Need for speed: Approaches to picking up the pace of development
Innovation is risky business. It is expensive and time consuming. The faster you move, the longer you can survive.
So we’re told to go faster – not just in product development, but with everything. And now there are all these ‘new’ methodologies and tools out there that are supposed to help us go fast. And those methodologies and tools are captured in so many books, videos and blogs (like this one!) that it’s almost impossible to keep track.
Lean Startup. Design Thinking. Design Sprints. Agile. How are we supposed to move faster if we need to spend days and months reading and evaluating methods? (Click here for descriptions and links to some good resources for more information.)
Even if you have time to dig deep into all of these methodologies, it can be hard to keep them straight – especially since they are not mutually exclusive from one another:
Lean Startup draws inspiration from the scientific method, Lean Manufacturing and Agile Development. Agile is an iterative approach that breaks development down into one- to two-week sprints. Sprints is the name of the book that Google just published. Sprints are like bite-sized pieces of Design Thinking – an iterative approach to innovation that relies heavily on prototypes to test ideas and learn. These prototypes are a lot like the MVPs of Lean Startup.
The good news, though, is that if you dig into each of these methodologies you’ll find they have a few core principles in common. These principles are at the heart of enabling speed:
Break down problems into smaller pieces
Instead of trying to bite off everything at once they tackle problems in bits, but in different ways. This can make things more manageable overall (think, Agile), but it also allows for a better understanding of what a “problem” is (in the case of Design Thinking, especially) or it allows red flags to be seen and addressed sooner than later (Lean Startup, Sprints).

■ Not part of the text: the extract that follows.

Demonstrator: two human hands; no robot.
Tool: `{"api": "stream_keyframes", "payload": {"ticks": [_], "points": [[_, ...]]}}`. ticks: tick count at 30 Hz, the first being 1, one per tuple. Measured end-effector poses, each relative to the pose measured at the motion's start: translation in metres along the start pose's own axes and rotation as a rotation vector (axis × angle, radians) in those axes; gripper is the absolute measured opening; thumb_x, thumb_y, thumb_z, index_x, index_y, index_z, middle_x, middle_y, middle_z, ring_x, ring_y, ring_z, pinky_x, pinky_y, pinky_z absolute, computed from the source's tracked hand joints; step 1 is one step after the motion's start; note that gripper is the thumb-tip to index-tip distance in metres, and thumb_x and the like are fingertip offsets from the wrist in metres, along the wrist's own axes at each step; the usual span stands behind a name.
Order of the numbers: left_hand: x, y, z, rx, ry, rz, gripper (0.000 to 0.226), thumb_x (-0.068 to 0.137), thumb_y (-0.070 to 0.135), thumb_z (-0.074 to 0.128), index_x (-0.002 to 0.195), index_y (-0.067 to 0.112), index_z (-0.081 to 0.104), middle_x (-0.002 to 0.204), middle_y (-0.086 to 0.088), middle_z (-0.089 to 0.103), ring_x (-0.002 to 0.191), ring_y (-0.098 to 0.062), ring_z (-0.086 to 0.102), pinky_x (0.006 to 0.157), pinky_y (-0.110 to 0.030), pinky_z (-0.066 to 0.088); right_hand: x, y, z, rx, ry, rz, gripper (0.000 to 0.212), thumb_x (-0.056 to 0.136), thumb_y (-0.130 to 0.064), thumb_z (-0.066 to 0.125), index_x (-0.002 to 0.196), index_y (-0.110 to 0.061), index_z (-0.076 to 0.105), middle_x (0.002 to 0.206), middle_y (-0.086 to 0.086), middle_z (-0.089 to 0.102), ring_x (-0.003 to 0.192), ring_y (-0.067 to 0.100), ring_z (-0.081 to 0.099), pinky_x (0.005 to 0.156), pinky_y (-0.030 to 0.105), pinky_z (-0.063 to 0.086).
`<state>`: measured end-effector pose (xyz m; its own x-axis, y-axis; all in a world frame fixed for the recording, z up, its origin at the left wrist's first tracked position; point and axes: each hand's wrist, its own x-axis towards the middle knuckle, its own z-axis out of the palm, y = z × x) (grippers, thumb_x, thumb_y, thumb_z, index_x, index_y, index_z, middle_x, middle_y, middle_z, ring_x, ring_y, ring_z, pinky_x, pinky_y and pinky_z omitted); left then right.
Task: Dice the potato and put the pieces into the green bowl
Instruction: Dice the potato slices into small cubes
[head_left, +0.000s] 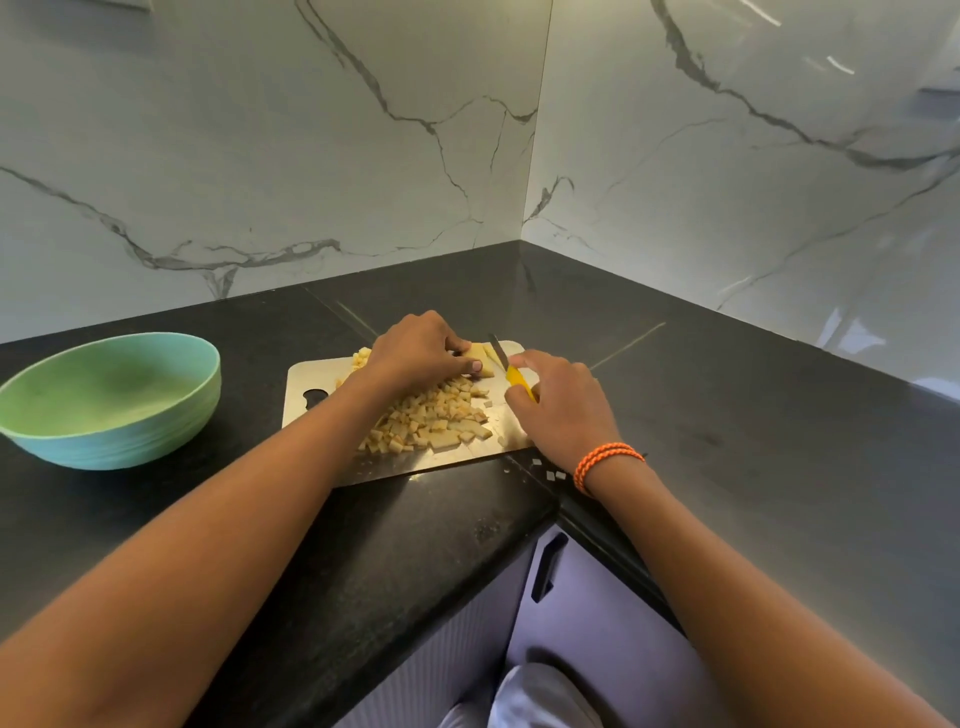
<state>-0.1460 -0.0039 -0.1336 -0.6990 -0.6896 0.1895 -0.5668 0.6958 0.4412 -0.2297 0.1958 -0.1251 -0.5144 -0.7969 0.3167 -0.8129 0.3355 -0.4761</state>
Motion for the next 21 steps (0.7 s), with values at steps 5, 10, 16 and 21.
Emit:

Keep focus on the end-user
Whether it be a focus on a “customer” or a “human,” the end-user is at the heart of the process and decisions. Agile prioritizes customers in the first principle of the “Agile Manifesto.” Design Thinking is deeply empathetic, practicing “human-centered design.”

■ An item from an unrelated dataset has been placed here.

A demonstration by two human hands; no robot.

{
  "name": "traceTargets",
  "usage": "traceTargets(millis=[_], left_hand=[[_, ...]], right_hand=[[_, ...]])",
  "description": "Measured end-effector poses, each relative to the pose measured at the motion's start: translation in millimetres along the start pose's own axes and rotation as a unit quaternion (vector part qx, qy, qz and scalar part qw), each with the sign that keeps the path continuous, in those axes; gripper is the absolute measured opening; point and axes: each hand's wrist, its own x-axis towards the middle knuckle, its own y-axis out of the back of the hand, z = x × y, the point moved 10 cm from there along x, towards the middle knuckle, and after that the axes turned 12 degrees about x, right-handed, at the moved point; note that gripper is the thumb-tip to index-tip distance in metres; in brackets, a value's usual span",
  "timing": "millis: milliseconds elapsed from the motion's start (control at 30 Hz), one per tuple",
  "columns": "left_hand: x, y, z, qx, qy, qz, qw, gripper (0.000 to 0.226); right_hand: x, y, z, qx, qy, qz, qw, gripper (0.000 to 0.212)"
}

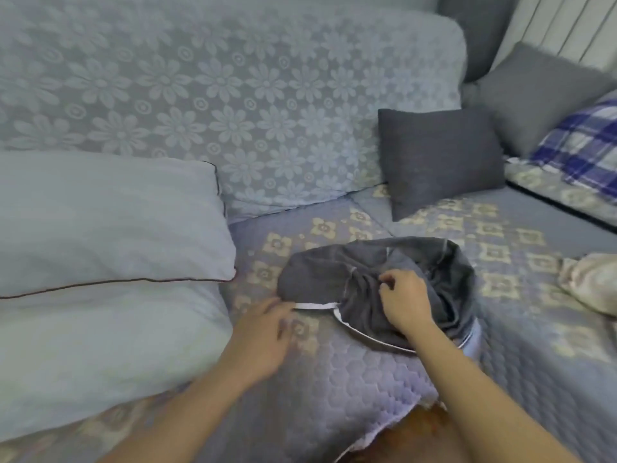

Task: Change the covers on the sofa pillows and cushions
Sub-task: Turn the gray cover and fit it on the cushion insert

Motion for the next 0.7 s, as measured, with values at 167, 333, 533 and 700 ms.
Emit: traceTargets(millis=[167,333,533,700], left_hand=[[0.4,-75.8,5.0,0.240,-0.026,-0.074,0.968,0.051],[16.2,-71.2,0.9,0.260,-0.037,-0.047,0.964,0.048],[10.7,-71.8,5.8,0.280,-0.032,-0.035,0.959,0.049],[1.9,-62.2,5.2,0.192,-0.007,-0.065,0.979,0.059]], right_hand=[[4.5,20.5,126.7,-0.065,-0.180,-0.027,0.981,0.035],[-6.2,14.7,44.2,-0.022,0.089,0.036,0.995,0.018],[-10.9,-51.0,29.5,-0.296,0.094,-0.129,0.942,0.042],[3.9,49.6,-16.3,0.003,0.018,0.009,1.000,0.024]])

Lead with diverse and empowered teams
Going faster means having the right people in the room and empowering them to make decisions. While they all do this, Google’s Design Sprint methodology puts this front and center. The Sprint approach is prescriptive with regards to team size (seven people is ideal) and composition and calls for a “decider” to be dedicated to the Sprint.
Every organization and every project demands rigorous pre-work to think about what approach make sense (and it’s probably more than one).

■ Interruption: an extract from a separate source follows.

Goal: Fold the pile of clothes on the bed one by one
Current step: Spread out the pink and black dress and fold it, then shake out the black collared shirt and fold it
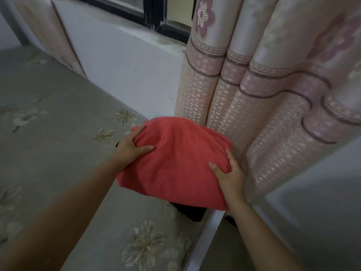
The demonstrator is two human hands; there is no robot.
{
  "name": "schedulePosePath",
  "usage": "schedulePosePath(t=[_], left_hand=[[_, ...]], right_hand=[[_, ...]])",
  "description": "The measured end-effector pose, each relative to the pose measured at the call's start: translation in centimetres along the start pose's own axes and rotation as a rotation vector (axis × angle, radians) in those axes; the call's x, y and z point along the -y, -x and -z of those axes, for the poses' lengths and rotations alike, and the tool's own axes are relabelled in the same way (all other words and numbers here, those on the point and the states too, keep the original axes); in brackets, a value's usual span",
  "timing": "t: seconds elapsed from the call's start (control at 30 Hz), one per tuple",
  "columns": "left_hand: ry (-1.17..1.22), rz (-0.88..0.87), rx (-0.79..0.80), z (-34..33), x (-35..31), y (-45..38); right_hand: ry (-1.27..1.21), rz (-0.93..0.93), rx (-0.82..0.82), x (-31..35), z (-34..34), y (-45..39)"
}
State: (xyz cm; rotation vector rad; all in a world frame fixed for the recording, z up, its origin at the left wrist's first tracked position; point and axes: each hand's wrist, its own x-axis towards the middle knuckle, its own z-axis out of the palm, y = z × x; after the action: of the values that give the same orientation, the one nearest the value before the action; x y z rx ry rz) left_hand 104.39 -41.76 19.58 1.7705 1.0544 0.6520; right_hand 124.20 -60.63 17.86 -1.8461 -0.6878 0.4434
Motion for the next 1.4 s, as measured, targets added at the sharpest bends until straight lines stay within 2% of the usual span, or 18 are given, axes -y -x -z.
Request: schedulePosePath(t=[0.07,0.2,0.27,0.33,0.37,0.4,0.47,0.5,0.57,0.73,0.8,0.9,1.13,1.4], left_hand=[[0.005,-0.059,0.005,0.8,-0.7,-4.4],[0.017,-0.036,0.088,1.6,0.6,-12.2],[-0.158,-0.011,0.049,1.0,3.6,-14.6],[-0.441,0.127,-0.032,-0.8,7.2,-14.8],[-0.586,0.209,0.02,-2.3,9.2,-13.9],[-0.697,0.26,0.15,-4.0,11.1,-12.4],[-0.763,0.29,0.397,-7.3,14.1,-8.5],[-0.736,0.315,0.431,-8.3,15.0,-6.8],[-0.689,0.363,0.396,-9.2,16.0,-4.8],[-0.852,0.299,0.327,-8.8,14.7,-2.7],[-0.907,0.279,0.275,-7.9,13.4,-1.7],[-0.973,0.321,0.112,-5.0,11.7,0.1],[-1.006,0.691,-0.384,5.2,6.6,9.1],[-0.948,1.116,-0.8,8.0,1.4,27.7]], right_hand=[[-0.025,0.01,-0.061,0.9,-1.2,-2.5],[-0.095,-0.025,-0.164,-0.5,-4.8,-5.9],[-0.006,-0.119,-0.17,-3.0,-7.4,-6.2],[0.126,-0.311,-0.091,-5.8,-10.0,-6.0],[0.215,-0.446,-0.006,-7.1,-11.0,-5.8],[0.324,-0.562,0.091,-8.2,-11.7,-5.6],[0.487,-0.618,0.205,-9.3,-12.5,-5.6],[0.534,-0.57,0.22,-9.5,-12.7,-5.7],[0.623,-0.456,0.229,-9.7,-12.5,-5.9],[0.836,-0.27,0.336,-8.8,-11.9,-5.3],[0.848,-0.138,0.412,-7.2,-13.1,-5.1],[0.88,0.106,0.552,-3.6,-15.6,-5.2],[0.819,0.806,0.893,6.8,-22.0,-3.2],[0.586,1.368,1.112,15.7,-24.8,11.0]])
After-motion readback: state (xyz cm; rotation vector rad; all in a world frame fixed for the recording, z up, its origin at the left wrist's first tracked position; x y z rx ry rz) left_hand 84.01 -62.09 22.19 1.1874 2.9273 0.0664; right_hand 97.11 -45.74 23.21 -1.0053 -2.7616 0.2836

Those three principles provide a great starting point to move development faster. Aside from those foundations and the methodologies they support, there are a few other key principles and behaviors that help teams go fast:
Use communication as a driving force
Good communication is like WD40 for new product development. Teams need to invest in communication early, often and after an initiative is in the works to achieve and keep momentum. It also requires communication to be different – beyond PowerPoints and Skype calls to immersive, memorable and decision-driving experiences.
Have a Design mindset
Design (with a capital D) can mean so many things but there are two parts of a Design mindset that help teams go fast:
- Deep human understanding – falling in love with the customer, even. The more understanding there is for the person beyond just a solution or a problem, the more room there is to pivot and to pivot quickly. When we understand why people do what they do, we make decisions faster.
- Pushing design beyond “minimal” or “functional.” Sometimes design suffers because it’s assumed to be only about aesthetics. It’s not, but aesthetics and usability are correlated and a well-designed experience is more likely to be accepted faster.
Be disciplined, but forgiving
This is also twofold:
- Realize that if you try a new method for your next project you probably won’t get it right the first time. Try it on a small project. It will probably be rough. Do it again. And again. Now you’ve got it!
- Once you learn the ins and outs of one of these methodologies and its associated tools, it is easy to get bogged down in the specifics (I plead guilty to this!). While it’s critically important that the terms are understood (what do we mean by “fast” or MVP? Is this Agile or agile?), try not to get so bogged down in the vocabulary that it slows you down. Find a balance.
That last point leads to one of the most important things to keep in mind: There is not a one-size-fits all approach. Every organization and every project demands rigorous pre-work to think about what approach make sense (and it’s probably more than one). That means not just thinking about which approach is right for the problem or the project but which approach is the best fit for your organization, the decision makers and the team that will work on it.
So, as much as this post is about going fast and all the ways you can get there, it’s also about realizing that sometimes you need to “go slow to go fast.”